Miss Xuan, an anesthesiologist at Zhongshan Hospital, 28
I’m not very ambitious in my career. I just like to work 9 to 5 and not have to deal with too much pressure. When I get married, I expect that my life will be centered around my family. A happy marriage and healthy children are the greatest success a woman can have. So women naturally shift their focus to their family after they are married. Most of my friends and colleagues who are married do not work that hard; they devote their weekends to family, especially if they have kids. The concept of nan zhu wai, nu zhu nei (“men are breadwinners, women are homemakers”) has already changed somewhat, but it is still there in our subconscious. Ideally, I think women should have a balance between work and family. There are still many successful examples of women who have created a win-win situation. I’m still young, so I can put more effort into my work right now. But if I get pregnant after I’m married, I won’t have an abortion to pursue my career, as 25-30 is the best age to bear children. Whether a woman can have a powerful job and a happy family depends on the nature of her job. If you are a chief physician, it is impossible not to be busy, and sometimes you have to sacrifice time with your family. But I think a harmonious family life is the foundation of a successful career; the career, in turn, promotes happiness in the family.

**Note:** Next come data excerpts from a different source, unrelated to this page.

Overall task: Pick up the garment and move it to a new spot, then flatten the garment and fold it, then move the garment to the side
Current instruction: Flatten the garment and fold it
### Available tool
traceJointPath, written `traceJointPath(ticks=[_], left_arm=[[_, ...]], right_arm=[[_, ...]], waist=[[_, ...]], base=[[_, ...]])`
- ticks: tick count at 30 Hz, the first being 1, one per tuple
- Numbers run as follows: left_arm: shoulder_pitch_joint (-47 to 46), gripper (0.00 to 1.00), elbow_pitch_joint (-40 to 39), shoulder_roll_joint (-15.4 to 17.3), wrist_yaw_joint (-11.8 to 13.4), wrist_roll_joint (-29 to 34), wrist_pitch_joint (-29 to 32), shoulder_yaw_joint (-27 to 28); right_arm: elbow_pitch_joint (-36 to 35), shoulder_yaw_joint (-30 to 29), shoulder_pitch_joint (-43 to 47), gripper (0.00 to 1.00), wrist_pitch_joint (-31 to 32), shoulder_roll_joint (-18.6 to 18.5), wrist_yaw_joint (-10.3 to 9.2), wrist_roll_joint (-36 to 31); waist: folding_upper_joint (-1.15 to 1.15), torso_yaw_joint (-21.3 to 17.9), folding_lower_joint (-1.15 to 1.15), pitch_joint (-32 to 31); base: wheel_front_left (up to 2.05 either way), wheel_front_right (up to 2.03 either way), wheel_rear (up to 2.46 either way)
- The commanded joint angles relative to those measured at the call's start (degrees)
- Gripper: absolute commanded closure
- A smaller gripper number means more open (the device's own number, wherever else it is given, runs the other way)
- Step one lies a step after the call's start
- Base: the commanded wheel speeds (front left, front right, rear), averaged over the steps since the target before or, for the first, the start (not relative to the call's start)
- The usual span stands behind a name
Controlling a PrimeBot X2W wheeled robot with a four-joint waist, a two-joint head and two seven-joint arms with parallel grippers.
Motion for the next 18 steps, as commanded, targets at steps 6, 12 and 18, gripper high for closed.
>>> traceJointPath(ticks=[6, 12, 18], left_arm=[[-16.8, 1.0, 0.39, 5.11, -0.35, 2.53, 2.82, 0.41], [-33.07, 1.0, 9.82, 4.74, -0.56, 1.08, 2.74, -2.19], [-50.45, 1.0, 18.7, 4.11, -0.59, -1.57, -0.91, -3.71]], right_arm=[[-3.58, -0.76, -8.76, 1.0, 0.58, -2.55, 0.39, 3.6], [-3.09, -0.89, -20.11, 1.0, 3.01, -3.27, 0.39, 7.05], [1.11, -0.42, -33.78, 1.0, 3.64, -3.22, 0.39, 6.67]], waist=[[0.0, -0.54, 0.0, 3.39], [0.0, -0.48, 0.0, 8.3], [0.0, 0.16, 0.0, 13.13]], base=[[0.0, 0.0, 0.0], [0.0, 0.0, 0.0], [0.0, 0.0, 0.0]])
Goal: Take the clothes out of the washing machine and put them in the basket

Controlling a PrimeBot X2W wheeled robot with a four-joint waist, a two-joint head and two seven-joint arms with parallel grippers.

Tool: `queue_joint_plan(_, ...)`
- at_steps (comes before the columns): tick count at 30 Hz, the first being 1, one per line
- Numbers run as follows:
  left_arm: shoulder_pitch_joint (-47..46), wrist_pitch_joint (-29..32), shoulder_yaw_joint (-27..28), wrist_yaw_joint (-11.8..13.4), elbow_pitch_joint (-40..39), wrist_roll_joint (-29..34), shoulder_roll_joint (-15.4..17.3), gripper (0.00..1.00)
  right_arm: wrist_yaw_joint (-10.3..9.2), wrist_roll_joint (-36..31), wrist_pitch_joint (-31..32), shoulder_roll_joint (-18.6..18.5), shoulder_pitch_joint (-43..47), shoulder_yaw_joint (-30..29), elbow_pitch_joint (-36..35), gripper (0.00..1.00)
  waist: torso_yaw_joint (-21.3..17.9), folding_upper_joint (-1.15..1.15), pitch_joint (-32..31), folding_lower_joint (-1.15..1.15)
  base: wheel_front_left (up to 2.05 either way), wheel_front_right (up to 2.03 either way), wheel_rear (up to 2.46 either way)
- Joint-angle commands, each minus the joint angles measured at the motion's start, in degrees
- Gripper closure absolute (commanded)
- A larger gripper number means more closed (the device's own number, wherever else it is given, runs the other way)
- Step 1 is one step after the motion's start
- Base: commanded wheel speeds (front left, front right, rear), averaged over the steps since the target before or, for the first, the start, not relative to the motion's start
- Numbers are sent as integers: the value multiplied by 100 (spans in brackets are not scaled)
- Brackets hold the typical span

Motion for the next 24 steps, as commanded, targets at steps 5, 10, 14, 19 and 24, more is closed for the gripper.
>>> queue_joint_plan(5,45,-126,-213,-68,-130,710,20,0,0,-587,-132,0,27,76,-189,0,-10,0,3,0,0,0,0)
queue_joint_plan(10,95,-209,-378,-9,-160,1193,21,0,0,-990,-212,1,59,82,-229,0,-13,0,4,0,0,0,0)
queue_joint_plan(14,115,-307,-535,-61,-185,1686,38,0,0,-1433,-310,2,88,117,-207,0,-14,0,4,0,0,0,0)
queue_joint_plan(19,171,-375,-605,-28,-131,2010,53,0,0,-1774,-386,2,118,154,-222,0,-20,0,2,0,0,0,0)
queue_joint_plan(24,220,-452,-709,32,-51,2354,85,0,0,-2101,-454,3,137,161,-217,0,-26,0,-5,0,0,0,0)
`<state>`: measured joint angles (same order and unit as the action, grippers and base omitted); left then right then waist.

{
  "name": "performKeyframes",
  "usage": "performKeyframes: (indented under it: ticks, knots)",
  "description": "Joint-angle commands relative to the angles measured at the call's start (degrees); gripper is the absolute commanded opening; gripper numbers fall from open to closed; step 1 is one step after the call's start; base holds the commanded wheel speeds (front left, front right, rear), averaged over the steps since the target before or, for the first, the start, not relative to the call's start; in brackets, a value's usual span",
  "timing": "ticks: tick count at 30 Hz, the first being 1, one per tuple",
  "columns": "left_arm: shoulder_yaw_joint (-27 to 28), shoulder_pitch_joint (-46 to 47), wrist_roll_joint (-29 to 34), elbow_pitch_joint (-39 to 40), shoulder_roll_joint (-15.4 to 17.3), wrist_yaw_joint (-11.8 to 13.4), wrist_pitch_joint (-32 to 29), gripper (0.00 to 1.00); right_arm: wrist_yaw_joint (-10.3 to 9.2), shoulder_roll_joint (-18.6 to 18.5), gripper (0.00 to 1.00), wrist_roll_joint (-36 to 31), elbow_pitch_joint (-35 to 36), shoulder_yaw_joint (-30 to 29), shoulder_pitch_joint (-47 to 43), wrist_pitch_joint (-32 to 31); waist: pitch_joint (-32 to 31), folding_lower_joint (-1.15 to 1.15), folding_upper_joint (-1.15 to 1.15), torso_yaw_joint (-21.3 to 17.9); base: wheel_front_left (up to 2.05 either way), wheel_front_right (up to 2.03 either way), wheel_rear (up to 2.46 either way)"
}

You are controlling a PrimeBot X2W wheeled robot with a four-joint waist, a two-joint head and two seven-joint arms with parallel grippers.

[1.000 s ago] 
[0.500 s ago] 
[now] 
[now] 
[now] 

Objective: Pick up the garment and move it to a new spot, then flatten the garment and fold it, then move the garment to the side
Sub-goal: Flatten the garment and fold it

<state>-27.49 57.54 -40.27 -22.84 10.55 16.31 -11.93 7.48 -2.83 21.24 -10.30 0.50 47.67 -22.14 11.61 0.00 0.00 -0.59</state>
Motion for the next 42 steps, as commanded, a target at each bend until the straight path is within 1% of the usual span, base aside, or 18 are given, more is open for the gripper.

Miss Hu, an English major at Donghua University, early 20s
Family is important, but in this era family is not a woman’s sole responsibility. Women also need to gain financial independence to win
respect and acknowledgement. What hinders women’s careers most at present is prejudice. There are still some deep-rooted, backward ideas. Some bosses seem to believe that a woman’s main job is her family, and they promote men because they think women spend lots of time with their families and that men are stronger than women. I think if women lose the motivation to work, that will have a big influence on how our society develops. There’s a saying that “If you educate a boy, you educate one person. If you educate a girl, you educate a whole generation.” Women are natural role models for their children. Actually China’s government is doing a great job to help women have it all. But we can’t change people’s minds only with policies. There’s a saying in China that “the higher ups have policies, and the lower downs have ways of getting around them.” Bosses can still treat women how they wish.